Do diretor japonês Isao Yukisada (de “Parêdo – Parade”, “Jimunopedi ni Midareru – Aroused by Gymnopedies”, Naratâju – Narratage”), 118 minutos. Com Fumi Nikaidou, Ryo Yoshizawa, Aoi Morikawa.

Tóquio, 1994. Em uma entrevista em video, uma jovem discute o significado de um ursinho de pelúcia. Pouco depois, um objeto ardente cai de um prédio alto durante a noite. Um jovem, nu e atado, cai de um armário. Dois pescadores falam sobre um espírito de água.
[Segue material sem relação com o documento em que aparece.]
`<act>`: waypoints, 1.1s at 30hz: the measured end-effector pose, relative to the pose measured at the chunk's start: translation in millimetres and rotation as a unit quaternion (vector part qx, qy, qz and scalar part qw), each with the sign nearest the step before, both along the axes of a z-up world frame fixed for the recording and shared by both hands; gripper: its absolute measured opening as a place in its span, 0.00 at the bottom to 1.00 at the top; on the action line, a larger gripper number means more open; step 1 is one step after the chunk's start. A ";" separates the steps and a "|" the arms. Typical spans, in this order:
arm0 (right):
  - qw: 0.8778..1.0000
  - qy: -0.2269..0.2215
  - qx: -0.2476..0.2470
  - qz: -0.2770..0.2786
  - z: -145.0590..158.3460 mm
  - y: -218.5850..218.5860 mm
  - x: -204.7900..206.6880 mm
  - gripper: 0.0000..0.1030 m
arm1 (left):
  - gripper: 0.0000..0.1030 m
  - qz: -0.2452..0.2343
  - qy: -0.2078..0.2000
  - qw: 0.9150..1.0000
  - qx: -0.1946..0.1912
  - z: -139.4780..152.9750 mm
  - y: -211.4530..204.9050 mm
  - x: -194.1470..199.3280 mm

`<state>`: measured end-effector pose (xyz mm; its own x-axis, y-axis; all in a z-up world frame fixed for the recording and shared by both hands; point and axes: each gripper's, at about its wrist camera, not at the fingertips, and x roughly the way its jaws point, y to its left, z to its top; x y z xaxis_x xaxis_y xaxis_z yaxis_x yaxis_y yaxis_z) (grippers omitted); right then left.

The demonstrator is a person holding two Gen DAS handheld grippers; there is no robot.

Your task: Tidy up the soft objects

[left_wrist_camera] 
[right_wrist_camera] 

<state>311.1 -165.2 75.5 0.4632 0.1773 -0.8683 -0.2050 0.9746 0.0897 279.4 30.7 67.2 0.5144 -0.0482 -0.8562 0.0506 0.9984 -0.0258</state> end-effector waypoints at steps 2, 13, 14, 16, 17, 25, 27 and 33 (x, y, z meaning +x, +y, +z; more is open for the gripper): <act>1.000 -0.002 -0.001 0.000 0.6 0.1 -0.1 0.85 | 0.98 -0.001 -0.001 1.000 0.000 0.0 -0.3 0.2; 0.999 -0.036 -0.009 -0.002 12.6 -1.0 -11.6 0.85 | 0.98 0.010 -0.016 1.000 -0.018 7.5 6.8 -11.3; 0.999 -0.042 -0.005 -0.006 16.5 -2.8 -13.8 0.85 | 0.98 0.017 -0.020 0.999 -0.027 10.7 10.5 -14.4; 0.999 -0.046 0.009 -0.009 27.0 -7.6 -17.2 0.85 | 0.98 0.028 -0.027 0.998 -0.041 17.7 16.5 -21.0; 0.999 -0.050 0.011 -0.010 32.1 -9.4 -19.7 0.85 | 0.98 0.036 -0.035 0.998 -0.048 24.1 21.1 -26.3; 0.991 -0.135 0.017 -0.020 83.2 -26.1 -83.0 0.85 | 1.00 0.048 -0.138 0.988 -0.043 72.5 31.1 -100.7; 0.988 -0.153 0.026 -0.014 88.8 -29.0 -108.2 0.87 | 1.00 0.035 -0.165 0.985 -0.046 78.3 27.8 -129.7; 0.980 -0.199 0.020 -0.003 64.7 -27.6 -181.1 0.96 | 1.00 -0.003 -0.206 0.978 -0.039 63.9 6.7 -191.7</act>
Em seu drama “River’s Edge”, Isao Yukisada coloca trilhas e salta abrupta e imprevisivelmente entre os vários tópicos narrativos como os de seus personagens. Ichiro foi atacado por seus colegas mais violentos por ser gay, mas parece tirar força de seus ferimentos. Ele faz uma descoberta horrível em um rio próximo poluído por resíduos industriais e mostra para sua melhor amiga, uma menina chamada Haruna. Kannonzaki ama o sexo áspero e, ao longo dele, transgride mais e mais fronteiras. Uma menina introvertida observa obsessivamente os diários da irmã grávida e Kozue, um modelo com bulimia, enterra-se em montanhas de comida durante a noite. Todas estas e outras histórias são entrelaçadas em um retrato social sem fôlego de uma geração motivada, mas aparentemente perdida, e seus encontros aparentemente inevitáveis ​​com violência.


“River’s Edge” é o filme de abertura da mostra Panorama do Festival de Berlim 2018.